TASK REQUIREMENTS: Look through the data that follows and copy each line with the string "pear".

SOURCE RECORDS:
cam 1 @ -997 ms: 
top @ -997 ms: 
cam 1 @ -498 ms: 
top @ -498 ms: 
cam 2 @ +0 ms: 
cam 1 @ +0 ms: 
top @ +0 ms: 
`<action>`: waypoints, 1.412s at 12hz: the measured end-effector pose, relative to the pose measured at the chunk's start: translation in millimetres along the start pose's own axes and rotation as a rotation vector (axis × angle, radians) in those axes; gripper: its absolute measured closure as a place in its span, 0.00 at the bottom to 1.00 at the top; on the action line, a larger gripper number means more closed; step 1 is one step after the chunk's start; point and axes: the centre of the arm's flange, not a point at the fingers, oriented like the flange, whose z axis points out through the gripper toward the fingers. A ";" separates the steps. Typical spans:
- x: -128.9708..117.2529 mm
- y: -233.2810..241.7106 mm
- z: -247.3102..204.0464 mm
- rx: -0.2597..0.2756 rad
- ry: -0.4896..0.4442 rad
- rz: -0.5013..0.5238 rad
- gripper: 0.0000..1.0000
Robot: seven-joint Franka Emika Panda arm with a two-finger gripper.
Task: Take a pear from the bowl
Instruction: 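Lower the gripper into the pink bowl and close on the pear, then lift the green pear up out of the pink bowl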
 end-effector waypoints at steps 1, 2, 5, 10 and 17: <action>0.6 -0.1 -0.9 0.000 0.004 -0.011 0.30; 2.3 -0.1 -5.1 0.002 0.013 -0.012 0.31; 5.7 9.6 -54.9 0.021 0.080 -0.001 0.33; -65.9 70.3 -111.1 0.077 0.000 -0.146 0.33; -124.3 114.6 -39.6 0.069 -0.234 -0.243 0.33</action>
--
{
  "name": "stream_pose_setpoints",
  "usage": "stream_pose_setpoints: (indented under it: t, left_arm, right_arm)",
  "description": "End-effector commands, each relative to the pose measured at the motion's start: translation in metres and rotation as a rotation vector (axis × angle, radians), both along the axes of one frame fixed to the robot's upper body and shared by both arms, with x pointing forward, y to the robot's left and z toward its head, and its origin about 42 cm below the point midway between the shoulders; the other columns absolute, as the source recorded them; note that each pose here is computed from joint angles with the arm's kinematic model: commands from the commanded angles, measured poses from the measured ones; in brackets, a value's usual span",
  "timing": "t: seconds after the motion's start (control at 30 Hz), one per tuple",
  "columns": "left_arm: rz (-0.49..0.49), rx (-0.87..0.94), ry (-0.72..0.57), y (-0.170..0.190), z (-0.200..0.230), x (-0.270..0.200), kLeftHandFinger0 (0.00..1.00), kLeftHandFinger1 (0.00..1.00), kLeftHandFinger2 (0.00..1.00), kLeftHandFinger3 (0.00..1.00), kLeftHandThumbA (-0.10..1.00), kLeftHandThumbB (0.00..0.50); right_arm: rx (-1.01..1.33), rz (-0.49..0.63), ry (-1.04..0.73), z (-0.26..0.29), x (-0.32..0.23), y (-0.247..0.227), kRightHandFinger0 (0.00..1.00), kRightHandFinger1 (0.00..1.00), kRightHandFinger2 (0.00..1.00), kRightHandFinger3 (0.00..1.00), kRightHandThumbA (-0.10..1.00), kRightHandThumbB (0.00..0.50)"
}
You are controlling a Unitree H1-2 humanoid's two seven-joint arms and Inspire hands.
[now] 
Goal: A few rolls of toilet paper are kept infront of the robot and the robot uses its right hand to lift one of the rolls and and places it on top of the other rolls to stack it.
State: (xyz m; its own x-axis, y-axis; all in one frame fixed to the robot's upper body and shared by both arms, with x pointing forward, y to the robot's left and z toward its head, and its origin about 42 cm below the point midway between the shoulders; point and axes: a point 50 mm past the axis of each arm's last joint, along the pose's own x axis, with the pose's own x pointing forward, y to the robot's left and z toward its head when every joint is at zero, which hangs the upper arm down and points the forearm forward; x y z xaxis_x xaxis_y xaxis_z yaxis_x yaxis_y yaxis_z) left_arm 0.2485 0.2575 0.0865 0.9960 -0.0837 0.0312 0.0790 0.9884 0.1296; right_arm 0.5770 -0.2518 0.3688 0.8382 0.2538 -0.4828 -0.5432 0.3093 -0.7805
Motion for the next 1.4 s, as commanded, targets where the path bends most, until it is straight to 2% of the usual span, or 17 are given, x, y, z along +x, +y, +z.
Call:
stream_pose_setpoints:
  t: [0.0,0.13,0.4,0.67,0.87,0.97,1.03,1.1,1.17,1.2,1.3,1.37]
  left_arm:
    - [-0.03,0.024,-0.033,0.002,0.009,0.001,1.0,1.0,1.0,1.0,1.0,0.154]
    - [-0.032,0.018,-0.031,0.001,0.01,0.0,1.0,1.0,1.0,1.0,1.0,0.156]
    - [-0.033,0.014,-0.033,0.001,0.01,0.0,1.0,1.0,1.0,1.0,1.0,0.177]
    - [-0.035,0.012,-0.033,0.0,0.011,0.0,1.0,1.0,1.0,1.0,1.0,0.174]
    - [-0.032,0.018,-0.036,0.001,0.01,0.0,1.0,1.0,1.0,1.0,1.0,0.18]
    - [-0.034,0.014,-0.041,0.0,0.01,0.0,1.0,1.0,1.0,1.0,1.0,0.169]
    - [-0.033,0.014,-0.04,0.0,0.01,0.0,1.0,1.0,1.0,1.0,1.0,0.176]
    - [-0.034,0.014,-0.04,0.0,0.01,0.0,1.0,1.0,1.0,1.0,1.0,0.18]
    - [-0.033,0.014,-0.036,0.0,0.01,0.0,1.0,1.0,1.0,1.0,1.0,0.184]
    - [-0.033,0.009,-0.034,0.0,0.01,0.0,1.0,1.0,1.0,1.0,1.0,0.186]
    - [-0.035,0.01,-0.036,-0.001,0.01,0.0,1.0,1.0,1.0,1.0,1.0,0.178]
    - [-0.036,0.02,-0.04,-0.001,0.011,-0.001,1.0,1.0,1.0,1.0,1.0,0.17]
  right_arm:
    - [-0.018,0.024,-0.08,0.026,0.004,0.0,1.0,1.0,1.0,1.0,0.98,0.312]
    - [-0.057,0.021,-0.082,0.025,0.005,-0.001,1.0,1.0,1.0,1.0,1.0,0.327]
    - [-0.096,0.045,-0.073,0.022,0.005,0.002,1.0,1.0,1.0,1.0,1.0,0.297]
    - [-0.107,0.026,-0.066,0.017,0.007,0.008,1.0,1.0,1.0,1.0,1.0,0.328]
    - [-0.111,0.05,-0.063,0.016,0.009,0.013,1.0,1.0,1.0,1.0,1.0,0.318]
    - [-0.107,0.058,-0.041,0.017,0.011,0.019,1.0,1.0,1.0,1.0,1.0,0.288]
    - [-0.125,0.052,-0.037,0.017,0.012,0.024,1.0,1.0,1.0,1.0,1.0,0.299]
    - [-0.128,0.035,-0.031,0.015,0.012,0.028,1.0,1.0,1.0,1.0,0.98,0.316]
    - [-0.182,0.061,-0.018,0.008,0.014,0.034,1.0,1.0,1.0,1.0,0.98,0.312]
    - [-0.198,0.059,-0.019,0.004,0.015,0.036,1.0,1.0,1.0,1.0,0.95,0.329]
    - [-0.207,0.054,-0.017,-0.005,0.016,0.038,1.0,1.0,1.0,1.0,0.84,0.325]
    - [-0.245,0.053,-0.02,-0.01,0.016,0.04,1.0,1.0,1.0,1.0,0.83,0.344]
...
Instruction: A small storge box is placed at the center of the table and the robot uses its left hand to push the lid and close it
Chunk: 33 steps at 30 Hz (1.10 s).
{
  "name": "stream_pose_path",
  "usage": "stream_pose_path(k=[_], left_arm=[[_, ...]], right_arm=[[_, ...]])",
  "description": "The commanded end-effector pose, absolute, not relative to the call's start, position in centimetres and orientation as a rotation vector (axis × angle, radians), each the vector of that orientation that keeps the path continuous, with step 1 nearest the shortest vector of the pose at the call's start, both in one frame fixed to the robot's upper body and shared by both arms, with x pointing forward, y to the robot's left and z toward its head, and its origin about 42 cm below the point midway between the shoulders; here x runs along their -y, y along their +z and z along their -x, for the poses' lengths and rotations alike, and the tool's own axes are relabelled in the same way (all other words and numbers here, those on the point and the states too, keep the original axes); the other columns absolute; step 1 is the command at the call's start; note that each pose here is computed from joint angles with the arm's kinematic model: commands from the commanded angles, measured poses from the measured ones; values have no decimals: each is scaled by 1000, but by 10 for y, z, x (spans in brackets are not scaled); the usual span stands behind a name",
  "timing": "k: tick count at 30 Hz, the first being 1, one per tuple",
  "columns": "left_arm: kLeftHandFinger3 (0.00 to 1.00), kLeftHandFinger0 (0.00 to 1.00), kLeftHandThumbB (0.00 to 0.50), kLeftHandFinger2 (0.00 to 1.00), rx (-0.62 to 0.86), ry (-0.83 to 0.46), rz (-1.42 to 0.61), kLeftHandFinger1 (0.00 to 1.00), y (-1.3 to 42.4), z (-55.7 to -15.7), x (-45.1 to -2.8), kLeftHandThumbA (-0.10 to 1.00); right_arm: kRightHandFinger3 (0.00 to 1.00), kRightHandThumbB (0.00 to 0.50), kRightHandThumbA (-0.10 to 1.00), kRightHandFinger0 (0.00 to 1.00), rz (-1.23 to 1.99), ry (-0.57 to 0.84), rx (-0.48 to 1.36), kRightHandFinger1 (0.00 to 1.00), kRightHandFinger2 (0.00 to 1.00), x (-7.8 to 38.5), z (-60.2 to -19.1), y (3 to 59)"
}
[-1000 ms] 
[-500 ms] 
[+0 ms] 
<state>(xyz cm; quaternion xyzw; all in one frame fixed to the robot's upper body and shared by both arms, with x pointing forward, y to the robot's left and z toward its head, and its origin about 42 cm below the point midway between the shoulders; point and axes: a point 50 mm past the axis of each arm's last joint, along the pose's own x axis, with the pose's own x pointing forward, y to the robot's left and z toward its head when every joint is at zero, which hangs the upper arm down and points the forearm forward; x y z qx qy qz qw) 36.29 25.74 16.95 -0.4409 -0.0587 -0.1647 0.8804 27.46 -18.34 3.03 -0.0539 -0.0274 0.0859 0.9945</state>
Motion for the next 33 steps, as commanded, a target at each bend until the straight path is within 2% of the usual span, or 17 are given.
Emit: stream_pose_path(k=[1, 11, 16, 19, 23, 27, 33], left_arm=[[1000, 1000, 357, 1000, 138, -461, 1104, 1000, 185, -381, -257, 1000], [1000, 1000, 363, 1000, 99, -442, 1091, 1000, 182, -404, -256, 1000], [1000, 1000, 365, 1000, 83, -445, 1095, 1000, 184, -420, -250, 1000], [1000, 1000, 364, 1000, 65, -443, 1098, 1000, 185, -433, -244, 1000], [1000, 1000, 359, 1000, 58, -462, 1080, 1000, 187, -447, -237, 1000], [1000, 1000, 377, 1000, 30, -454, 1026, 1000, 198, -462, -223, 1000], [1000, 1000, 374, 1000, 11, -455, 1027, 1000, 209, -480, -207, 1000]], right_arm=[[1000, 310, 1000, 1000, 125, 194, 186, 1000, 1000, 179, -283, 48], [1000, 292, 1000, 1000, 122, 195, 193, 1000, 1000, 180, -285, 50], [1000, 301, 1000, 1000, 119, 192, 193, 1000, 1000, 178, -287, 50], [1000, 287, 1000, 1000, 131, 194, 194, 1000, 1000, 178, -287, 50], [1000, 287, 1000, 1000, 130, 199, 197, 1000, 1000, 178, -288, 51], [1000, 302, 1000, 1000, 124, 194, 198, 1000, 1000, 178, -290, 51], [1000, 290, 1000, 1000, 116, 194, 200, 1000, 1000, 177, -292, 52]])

RESPONSE FOR THIS EXERCISE:
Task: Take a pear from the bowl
Instruction: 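Lower the gripper into the pink bowl and close on the pear, then lift the green pear up out of the pink bowl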

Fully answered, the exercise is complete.